MATERIALS AND METHODS

Patients

The study included 23 HIV-1–infected treatment-experienced patients followed up at 4 clinical centers in Italy who were mostly infected by subtype B strains and received raltegravir plus optimized background therapy. For patients with an available protease and reverse-transcriptase sequence at raltegravir therapy baseline, the genotypic sensitive score (GSS) according to the protease inhibitor (PI), NNRTI, or nucleoside reverse-transcriptase inhibitor (NRTI) coadministered with raltegravir was calculated using the Rega 8.02 algorithm (http://regaweb.med.kuleuven.be/sites/default/files/algorithms/Rega_HIV1_Rules_v8.0.2.pdf).

Integrase Population Sequencing

Integrase genotype analysis was performed at baseline and at raltegravir failure on plasma samples with use of a research-use protocol, as described elsewhere [18]. All integrase sequences were submitted to GenBank (accession No. JN544083-JN544122).

Massively Parallel Sequencing (UDPS)

Integrase UDPS was also performed at baseline and at raltegravir failure on plasma samples. Viral RNA was extracted from 1 mL of plasma (QIAamp Viral RNA kit; Qiagen). The same amount of viral RNA (21 μL), regardless of viral load, was reverse transcribed to cDNA, and the integrase region spanning amino acids 66–163 was amplified (HXB2 positions: forward primer, 4400→4423; reverse primer, 4743→4719). Amplicon primer pairs were tailed at their 5′end with the 454 specific sequencing primers, followed by a barcode.

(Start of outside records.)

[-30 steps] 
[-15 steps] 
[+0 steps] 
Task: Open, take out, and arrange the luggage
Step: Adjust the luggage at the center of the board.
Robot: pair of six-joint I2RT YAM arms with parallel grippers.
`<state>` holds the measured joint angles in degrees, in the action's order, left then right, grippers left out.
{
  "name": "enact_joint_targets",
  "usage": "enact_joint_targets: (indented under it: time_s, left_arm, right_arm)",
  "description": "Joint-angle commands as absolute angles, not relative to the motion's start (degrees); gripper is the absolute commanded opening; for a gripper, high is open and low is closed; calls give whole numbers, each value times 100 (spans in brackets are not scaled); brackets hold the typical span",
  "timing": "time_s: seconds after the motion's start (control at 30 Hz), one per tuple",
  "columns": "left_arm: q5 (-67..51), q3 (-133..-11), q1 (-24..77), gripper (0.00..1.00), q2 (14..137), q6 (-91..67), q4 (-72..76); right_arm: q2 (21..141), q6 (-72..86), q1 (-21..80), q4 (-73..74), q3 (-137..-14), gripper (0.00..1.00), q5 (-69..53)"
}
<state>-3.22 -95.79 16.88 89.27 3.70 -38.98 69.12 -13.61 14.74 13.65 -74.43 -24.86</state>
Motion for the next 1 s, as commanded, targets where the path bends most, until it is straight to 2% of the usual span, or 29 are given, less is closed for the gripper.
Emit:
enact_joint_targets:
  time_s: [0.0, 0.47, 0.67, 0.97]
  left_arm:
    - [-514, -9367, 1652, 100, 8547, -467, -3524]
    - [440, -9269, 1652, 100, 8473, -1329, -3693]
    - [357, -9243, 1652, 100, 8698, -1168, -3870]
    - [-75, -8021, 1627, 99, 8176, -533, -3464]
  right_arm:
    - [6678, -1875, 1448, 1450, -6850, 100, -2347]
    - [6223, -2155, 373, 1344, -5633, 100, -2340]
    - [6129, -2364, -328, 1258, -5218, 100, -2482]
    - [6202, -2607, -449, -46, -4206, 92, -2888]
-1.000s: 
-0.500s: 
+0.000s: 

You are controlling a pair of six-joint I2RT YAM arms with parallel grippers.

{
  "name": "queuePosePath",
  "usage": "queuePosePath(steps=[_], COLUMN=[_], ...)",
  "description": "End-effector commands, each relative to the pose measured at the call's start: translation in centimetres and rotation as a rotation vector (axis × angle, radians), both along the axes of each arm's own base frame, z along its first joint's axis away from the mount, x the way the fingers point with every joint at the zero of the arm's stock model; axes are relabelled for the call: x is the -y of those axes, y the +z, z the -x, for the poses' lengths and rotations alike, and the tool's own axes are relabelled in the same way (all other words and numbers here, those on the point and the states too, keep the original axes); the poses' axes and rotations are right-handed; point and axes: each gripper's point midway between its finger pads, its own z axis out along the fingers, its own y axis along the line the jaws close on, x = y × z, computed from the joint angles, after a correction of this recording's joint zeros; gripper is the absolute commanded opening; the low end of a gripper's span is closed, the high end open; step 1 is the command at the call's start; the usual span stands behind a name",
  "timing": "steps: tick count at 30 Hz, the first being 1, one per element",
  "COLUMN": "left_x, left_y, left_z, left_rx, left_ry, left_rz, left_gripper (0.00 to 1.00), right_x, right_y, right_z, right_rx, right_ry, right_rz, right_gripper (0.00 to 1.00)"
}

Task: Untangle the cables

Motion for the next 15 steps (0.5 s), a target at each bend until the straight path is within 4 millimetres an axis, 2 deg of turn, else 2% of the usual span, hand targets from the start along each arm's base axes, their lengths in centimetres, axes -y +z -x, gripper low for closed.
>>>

Addition of barcode sequences to the primers allowed the simultaneous processing of amplicons originating from multiple individuals in a single experiment [27]. To maximize the number of input templates and to minimize variation owing to polymerase chain reaction (PCR) drift, 7 parallel reverse-transcriptase PCR analyses were performed per patient sample and pooled [28–30]. Barcoded amplicons were equimolarly pooled and sequenced on the GS-FLX instrument, according to the manufacturer’s amplicon sequencing protocol (454 Life Sciences; Roche). Sequences were analyzed using Amplicon Variant Analyzer (AVA) software (454 Life Sciences; Roche), and haplotypes were extracted from the AVA alignments.

Mutations

Consensus B (http://hivdb.stanford.edu/) was used as a reference strain for the definition of mutations. Primary and secondary mutations associated (by in vitro or in vivo studies) with resistance to InStIs [12, 14, 16, 17, 19, 31–35], in addition to all other integrase mutations, were analyzed.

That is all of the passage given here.